### [Your task]
No pictures go into the copy. Write out every line below exactly.

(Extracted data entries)
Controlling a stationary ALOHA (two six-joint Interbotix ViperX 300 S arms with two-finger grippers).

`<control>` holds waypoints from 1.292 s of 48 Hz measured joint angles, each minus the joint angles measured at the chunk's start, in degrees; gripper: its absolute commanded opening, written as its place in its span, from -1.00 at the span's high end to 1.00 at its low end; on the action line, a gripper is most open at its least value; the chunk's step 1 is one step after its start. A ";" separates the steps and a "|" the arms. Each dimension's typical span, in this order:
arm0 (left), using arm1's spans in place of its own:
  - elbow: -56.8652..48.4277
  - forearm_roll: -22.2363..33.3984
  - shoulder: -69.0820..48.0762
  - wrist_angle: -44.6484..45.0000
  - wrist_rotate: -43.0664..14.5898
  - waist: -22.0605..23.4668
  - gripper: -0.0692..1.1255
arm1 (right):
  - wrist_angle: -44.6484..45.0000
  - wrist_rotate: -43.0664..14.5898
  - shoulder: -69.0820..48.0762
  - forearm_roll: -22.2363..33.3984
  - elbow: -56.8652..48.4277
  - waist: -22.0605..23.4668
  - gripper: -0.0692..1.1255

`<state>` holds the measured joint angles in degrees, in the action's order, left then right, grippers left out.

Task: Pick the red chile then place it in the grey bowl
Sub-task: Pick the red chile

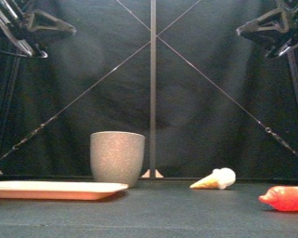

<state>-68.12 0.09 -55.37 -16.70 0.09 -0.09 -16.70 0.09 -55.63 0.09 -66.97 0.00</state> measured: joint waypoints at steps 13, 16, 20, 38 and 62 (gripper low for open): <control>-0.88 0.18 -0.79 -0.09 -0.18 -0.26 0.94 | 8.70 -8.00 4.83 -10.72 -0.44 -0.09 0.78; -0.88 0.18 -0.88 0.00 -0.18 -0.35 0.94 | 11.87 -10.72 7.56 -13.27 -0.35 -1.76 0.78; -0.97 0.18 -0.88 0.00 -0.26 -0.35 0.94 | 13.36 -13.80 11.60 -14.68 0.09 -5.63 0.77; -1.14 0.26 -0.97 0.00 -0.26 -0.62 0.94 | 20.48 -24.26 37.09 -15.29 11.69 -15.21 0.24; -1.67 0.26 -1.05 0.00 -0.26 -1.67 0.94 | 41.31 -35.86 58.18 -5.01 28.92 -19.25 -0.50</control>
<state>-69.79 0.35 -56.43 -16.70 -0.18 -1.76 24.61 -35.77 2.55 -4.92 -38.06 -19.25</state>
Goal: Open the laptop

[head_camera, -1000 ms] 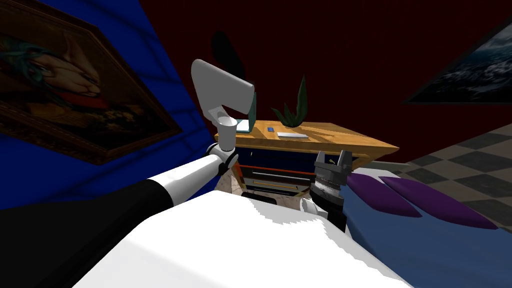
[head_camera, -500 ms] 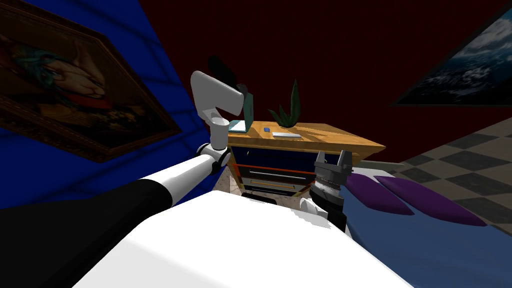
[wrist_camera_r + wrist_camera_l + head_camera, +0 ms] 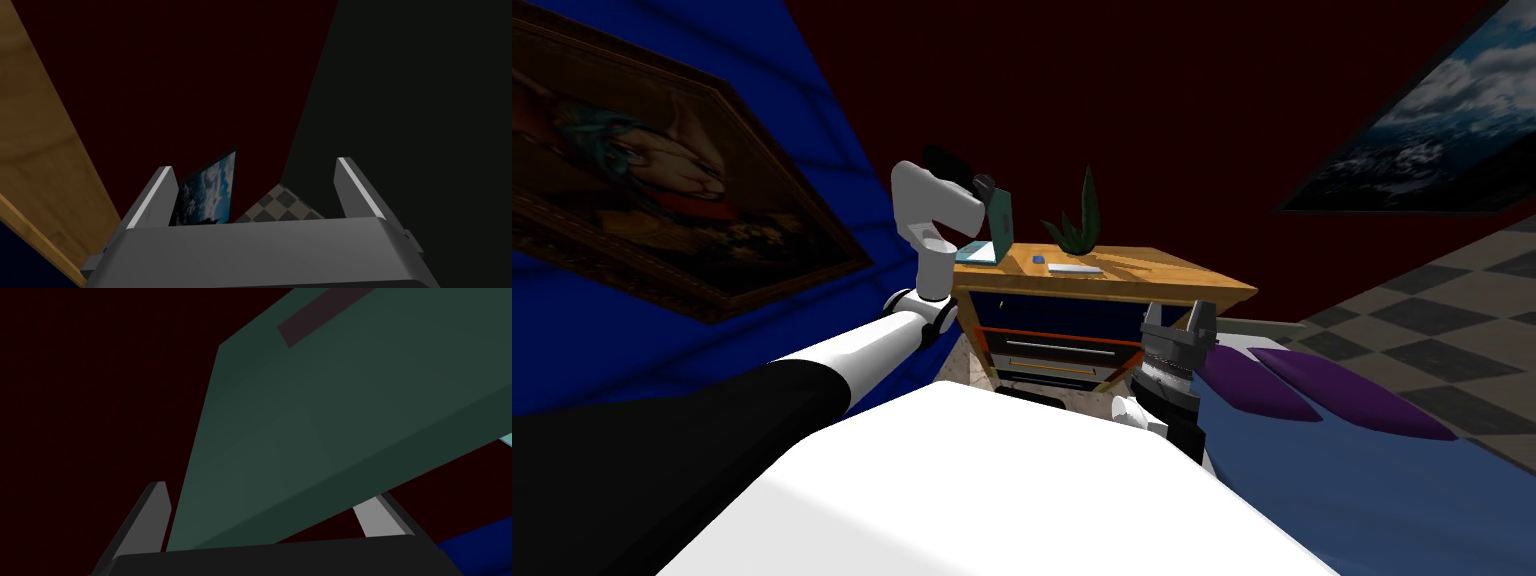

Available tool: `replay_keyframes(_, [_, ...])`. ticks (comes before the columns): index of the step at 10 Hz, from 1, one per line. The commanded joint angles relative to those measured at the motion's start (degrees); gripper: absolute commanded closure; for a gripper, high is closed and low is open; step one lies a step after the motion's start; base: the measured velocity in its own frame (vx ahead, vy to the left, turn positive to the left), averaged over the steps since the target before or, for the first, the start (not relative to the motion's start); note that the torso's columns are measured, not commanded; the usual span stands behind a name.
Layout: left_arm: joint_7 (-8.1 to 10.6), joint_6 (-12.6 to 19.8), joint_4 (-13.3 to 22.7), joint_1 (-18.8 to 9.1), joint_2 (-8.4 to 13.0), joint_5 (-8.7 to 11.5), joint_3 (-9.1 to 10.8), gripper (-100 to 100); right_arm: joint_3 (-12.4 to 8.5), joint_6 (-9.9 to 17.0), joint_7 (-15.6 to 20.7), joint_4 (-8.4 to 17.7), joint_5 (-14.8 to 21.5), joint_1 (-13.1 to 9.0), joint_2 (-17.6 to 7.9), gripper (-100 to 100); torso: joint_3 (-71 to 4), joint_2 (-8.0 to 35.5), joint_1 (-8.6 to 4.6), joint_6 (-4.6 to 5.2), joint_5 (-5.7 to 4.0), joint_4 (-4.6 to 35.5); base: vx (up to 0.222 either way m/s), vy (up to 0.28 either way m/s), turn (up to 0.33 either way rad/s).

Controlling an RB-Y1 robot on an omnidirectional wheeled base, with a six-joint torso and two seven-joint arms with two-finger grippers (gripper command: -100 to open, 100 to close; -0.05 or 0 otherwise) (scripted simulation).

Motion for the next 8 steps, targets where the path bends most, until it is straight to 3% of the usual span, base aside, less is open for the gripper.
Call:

### [Result for this task]
Controlling a stationary ALOHA (two six-joint Interbotix ViperX 300 S arms with two-finger grippers).

`<control>` holds waypoints from 1.292 s of 48 Hz measured joint angles, each minus the joint angles measured at the chunk's start, in degrees; gripper: its absolute commanded opening, written as its place in its span, from -1.00 at the span's high end to 1.00 at its low end; on the action line, a gripper is most open at its least value; the chunk's step 1 is one step after its start. A ";" separates the steps and a "|" the arms. Each dimension's typical span, in this order:
arm0 (left), using arm1's spans in place of its own:
  - elbow: -56.8652..48.4277
  - forearm_roll: -22.2363..33.3984
  - shoulder: -69.0820..48.0762
  - wrist_angle: -44.6484..45.0000
  - wrist_rotate: -43.0664..14.5898
  - waist: -22.0605..23.4668
  - gripper: -0.0692..1.1255
arm1 (right):
  - wrist_angle: -44.6484..45.0000
  - wrist_rotate: -43.0664..14.5898
  - shoulder: -69.0820..48.0762
  - forearm_roll: -22.2363..33.3984
  - elbow: -56.8652..48.4277
  - waist: -22.0605..23.4668
  - gripper: -0.0692..1.1255

`<state>` holds the measured joint angles in degrees, in the action's order, left then right, grippers left out.

Task: Pick the red chile then place it in the grey bowl
Sub-task: Pick the red chile


<state>-68.12 0.09 -55.37 -16.70 0.09 -0.09 -16.70 0.09 -55.63 0.09 -66.97 0.00</state> measured: joint waypoints at steps 13, 16, 20, 38 and 62 (gripper low for open): <control>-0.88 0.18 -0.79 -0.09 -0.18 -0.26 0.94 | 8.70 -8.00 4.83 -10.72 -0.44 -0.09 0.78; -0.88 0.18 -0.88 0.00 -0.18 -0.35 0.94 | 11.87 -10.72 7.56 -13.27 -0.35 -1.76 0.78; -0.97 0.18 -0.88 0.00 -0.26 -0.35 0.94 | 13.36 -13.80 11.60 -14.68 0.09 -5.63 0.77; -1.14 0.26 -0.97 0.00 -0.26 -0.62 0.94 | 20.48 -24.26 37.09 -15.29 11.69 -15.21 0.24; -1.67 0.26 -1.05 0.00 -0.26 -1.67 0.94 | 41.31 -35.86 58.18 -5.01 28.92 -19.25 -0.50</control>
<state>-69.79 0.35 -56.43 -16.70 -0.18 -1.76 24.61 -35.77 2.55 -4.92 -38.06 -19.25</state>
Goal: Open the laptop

[head_camera, -1000 ms] 
[head_camera, -500 ms] 
[wrist_camera_r + wrist_camera_l + head_camera, +0 ms] 

Available tool: `replay_keyframes(_, [_, ...])`. ticks (comes before the columns): index of the step at 10 Hz, from 1, one per line. The commanded joint angles relative to those measured at the motion's start (degrees); gripper: absolute commanded closure; for a gripper, high is closed and low is open; step one lies a step after the motion's start; base: the measured velocity in its own frame (vx ahead, vy to the left, turn positive to the left), averaged over the steps since the target before or, for the first, the start (not relative to the motion's start); note that the torso's columns are measured, not commanded; the usual span stands behind a name.
Layout: left_arm: joint_7 (-8.1 to 10.6), joint_6 (-12.6 to 19.8), joint_4 (-13.3 to 22.7), joint_1 (-18.8 to 9.1), joint_2 (-8.4 to 13.0), joint_5 (-8.7 to 11.5), joint_3 (-9.1 to 10.8), gripper (-100 to 100); right_arm: joint_3 (-12.4 to 8.5), joint_6 (-9.9 to 17.0), joint_7 (-15.6 to 20.7), joint_4 (-8.4 to 17.7), joint_5 (-14.8 to 21.5), joint_1 (-13.1 to 9.0), joint_2 (-17.6 to 7.9), gripper (-100 to 100); torso: joint_3 (-71 to 4), joint_2 (-8.0 to 35.5), joint_1 (-8.6 to 4.6), joint_6 (-4.6 to 5.2), joint_5 (-5.7 to 4.0), joint_4 (-4.6 to 35.5); base: vx (up to 0.222 either way m/s), vy (up to 0.28 either way m/s), turn (up to 0.33 either way rad/s).

Controlling an RB-Y1 robot on an omnidirectional wheeled base, with a six-joint torso and two seven-joint arms with two-finger grippers (gripper command: -100 to open, 100 to close; -0.05 or 0 otherwise) (scripted simulation).

Motion for the next 8 steps, targets where the path bends most, until it is straight to 3% of the usual span, base aside, less is open for the gripper.
Call:

No other output was requested.